_Task goal_.
Print the data once more, exactly as given. Drop the pictures.

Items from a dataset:
===

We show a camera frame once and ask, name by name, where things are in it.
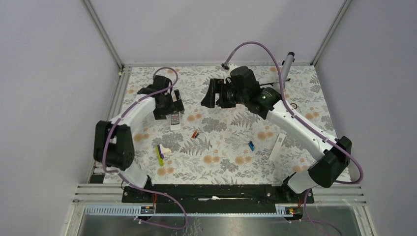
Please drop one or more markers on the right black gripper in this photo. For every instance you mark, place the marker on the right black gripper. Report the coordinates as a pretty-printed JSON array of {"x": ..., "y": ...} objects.
[{"x": 217, "y": 86}]

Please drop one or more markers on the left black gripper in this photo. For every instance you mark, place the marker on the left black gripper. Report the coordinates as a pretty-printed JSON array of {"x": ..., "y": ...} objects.
[{"x": 159, "y": 114}]

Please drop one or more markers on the white remote control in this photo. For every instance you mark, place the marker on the white remote control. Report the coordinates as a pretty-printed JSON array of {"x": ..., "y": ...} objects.
[{"x": 175, "y": 121}]

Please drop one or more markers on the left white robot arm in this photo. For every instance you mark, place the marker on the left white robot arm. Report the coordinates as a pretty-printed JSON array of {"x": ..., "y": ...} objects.
[{"x": 113, "y": 142}]

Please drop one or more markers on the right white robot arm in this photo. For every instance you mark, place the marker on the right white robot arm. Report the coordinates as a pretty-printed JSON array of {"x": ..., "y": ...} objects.
[{"x": 241, "y": 87}]

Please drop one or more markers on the purple green block stack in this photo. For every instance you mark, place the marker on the purple green block stack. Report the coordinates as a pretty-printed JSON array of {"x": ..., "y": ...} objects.
[{"x": 161, "y": 152}]

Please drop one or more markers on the blue battery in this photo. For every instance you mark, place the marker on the blue battery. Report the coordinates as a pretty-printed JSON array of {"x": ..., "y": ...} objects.
[{"x": 251, "y": 146}]

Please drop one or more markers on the white rectangular stick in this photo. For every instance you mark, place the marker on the white rectangular stick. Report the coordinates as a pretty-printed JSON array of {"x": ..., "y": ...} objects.
[{"x": 276, "y": 150}]

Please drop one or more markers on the grey microphone on stand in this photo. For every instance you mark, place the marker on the grey microphone on stand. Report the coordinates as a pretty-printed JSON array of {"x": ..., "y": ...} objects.
[{"x": 280, "y": 83}]

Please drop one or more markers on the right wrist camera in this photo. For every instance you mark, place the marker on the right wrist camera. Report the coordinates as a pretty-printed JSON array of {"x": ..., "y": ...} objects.
[{"x": 228, "y": 67}]

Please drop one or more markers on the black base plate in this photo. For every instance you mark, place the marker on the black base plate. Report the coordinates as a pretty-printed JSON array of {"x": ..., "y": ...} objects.
[{"x": 215, "y": 199}]

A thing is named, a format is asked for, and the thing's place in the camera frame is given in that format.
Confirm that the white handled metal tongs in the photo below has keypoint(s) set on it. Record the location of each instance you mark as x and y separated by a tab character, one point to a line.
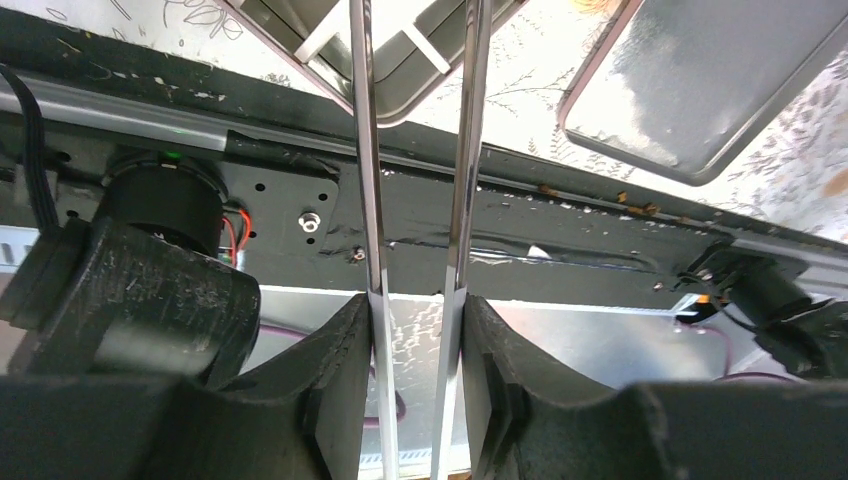
432	208

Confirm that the pink divided chocolate box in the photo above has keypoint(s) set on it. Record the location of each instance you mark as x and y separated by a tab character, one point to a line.
416	45

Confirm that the silver metal tin lid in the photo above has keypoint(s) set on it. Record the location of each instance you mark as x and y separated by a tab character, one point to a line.
681	88

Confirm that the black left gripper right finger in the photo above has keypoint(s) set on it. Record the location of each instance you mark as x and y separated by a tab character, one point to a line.
531	417

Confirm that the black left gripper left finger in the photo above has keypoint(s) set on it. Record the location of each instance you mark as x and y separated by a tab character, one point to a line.
299	415

===

_Answer below_.
We show a camera frame once and ask, name by name, where things are in it.
Please drop one or more markers on the right black gripper in this photo. For every instance you mark, place the marker on the right black gripper. Report the coordinates as a pretty-printed JSON array of {"x": ..., "y": ...} objects.
[{"x": 217, "y": 86}]

Please drop one or more markers on the left black gripper in this photo. For every instance you mark, place the marker on the left black gripper. Report the coordinates as a pretty-printed JSON array of {"x": ..., "y": ...} objects.
[{"x": 159, "y": 114}]

Please drop one or more markers on the white remote control in this photo. For every instance you mark, place the marker on the white remote control. Report the coordinates as a pretty-printed JSON array of {"x": ..., "y": ...} objects.
[{"x": 175, "y": 121}]

Please drop one or more markers on the left white robot arm in this photo. For every instance you mark, place the marker on the left white robot arm. Report the coordinates as a pretty-printed JSON array of {"x": ..., "y": ...} objects.
[{"x": 113, "y": 142}]

Please drop one or more markers on the right white robot arm in this photo. For every instance you mark, place the marker on the right white robot arm. Report the coordinates as a pretty-printed JSON array of {"x": ..., "y": ...} objects.
[{"x": 241, "y": 87}]

Please drop one or more markers on the purple green block stack in this photo. For every instance you mark, place the marker on the purple green block stack. Report the coordinates as a pretty-printed JSON array of {"x": ..., "y": ...} objects.
[{"x": 161, "y": 152}]

Please drop one or more markers on the blue battery in this photo. For every instance you mark, place the marker on the blue battery. Report the coordinates as a pretty-printed JSON array of {"x": ..., "y": ...} objects.
[{"x": 251, "y": 146}]

Please drop one or more markers on the white rectangular stick in this photo. For every instance you mark, place the marker on the white rectangular stick. Report the coordinates as a pretty-printed JSON array of {"x": ..., "y": ...} objects.
[{"x": 276, "y": 150}]

Please drop one or more markers on the grey microphone on stand in this photo. For every instance you mark, place the marker on the grey microphone on stand. Report the coordinates as a pretty-printed JSON array of {"x": ..., "y": ...} objects.
[{"x": 280, "y": 83}]

Please drop one or more markers on the right wrist camera in this photo. For every instance you mark, place the marker on the right wrist camera. Report the coordinates as a pretty-printed JSON array of {"x": ..., "y": ...} objects.
[{"x": 228, "y": 67}]

Please drop one or more markers on the black base plate in this photo. For every instance you mark, place the marker on the black base plate. Report the coordinates as a pretty-printed JSON array of {"x": ..., "y": ...} objects.
[{"x": 215, "y": 199}]

A thing is named, a format is asked for, and the thing's place in the camera frame is given in that format.
Confirm that the white handled metal tongs in the photo below has keypoint(s) set on it. Record the location of each instance you mark as x and y separated by a tab character, one point to a line.
432	208

Confirm that the pink divided chocolate box in the photo above has keypoint(s) set on it. Record the location of each instance you mark as x and y separated by a tab character, one point to a line.
416	45

Confirm that the silver metal tin lid in the photo above has keypoint(s) set on it. Record the location of each instance you mark as x and y separated by a tab character, one point to a line.
681	88

Confirm that the black left gripper right finger in the photo above has keypoint(s) set on it. Record the location of each instance you mark as x and y separated by a tab character, one point to a line.
531	417

Confirm that the black left gripper left finger in the photo above has keypoint(s) set on it. Record the location of each instance you mark as x and y separated by a tab character, one point to a line.
299	415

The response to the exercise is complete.